Aku sudah tidak fokus, telingaku tampaknya kehilangan fungsi sejak tadi. Namun samar terdengar,

“Kau adalah produk gagal yang terpaksa kubesarkan.” Kata Paman berbisik ke telingaku. Pelan sekali, tapi hampir tidak menusuk perasaanku (lagi).

Sudah biasa ku dengar sejak 5 tahun yang lalu ketika kedua orangtuaku hilang entah kemana. Polisi sudah berhenti mencari, sehingga kasusnya ditutup dengan pernyataan orang hilang tanpa jejak. Aku tidak berharap mereka masih hidup dan aku sudah tidak peduli, karena begitulah seharusnya, kata Paman.

“Makan!” Perintahnya, bibirnya membentuk simertis, namun alisnya terangkat sebelah. Aku segera mengangkat garpuku.

“Pakai tangan saja, lebih nikmat.” Bibi ikut berseru dari seberang meja. Mery, anaknya tersenyum lebar melihatku. Tidak, itu bukan senyuman ramah, sekilas tampak seperti Ibu Peri jahat dengan tongkat sihirnya. Kapan saja bisa mengutukku menjadi mumi.

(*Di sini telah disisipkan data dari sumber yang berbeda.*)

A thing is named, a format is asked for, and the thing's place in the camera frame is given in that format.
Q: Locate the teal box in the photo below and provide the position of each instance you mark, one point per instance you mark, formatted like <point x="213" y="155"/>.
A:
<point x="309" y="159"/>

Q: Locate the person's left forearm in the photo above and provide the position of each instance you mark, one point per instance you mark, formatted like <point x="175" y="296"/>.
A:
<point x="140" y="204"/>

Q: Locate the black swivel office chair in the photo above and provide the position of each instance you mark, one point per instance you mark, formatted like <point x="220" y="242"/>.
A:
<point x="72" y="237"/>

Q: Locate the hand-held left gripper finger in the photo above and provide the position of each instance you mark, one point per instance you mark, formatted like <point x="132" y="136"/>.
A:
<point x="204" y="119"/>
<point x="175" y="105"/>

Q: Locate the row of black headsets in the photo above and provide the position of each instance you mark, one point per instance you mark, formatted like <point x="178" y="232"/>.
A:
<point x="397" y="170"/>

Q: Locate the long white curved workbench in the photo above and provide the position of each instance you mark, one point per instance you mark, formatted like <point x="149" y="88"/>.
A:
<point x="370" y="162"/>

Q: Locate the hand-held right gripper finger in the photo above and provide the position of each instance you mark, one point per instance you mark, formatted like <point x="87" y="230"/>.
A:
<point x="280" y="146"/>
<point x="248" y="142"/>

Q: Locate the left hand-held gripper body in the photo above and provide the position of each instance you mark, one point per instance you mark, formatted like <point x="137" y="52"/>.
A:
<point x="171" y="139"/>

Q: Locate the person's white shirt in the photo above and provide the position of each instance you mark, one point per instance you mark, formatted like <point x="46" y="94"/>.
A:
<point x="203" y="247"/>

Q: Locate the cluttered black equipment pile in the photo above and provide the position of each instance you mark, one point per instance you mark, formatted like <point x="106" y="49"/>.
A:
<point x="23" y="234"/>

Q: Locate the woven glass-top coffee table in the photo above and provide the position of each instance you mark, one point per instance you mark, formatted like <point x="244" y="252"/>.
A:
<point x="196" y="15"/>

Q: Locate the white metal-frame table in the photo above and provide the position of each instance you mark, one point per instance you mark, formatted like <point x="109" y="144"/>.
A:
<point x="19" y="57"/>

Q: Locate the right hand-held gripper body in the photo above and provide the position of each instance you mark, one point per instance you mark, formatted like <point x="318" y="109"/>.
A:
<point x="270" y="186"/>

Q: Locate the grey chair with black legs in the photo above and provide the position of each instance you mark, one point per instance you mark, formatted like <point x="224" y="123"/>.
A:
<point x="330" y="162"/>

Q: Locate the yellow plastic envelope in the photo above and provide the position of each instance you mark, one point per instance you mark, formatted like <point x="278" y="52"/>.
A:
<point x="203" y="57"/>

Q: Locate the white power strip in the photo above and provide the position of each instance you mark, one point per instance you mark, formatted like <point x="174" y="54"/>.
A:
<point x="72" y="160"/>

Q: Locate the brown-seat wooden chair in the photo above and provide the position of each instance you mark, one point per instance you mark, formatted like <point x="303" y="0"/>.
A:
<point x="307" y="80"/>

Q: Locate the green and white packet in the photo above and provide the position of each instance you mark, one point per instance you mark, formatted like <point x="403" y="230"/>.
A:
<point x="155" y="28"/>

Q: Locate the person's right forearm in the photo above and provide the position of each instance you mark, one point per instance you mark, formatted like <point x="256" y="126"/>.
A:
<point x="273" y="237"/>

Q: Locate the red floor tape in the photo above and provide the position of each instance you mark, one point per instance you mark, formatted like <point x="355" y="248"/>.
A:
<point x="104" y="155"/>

Aku ingat sekali dua tahun lalu, saat selesai mencuci piring, aku meletakkan perlengkapan dapur di atas meja, dia memperhatikanku dengan seksama dari balik pintu ruang tengah, matanya menyala seakan ingin menelanku. Tiba-tiba dia berlari dan menggila, membenturkan kepalaku ke atas meja. Tentu saja mejanya tidak pecah, hanya kepalaku saja yang mengeluarkan banyak darah. Dia menjambakku, berkali-kali sebelum menjilat setiap tetesan darah yang mengalir.

Paman ada disana kala itu, dan dia malah tertawa. Ya Tuhan, ini neraka bagian mana?

“Caklah Kau makan! Ini masih segar. Kau cobalah!” Mery berseru, menggodaku.

Aku memegang bagian daging yang masih empuk, sudah di panggang setengah matang, wajar saja warnanya masih sedikit segar. Aku yakin ini tendorloin dari sapi. Perlahan, aku menggigit potongan pertama. Lembut, tidak kaya akan rasa dan tidak menyisakan lemak di lidah. Iya, ini enak.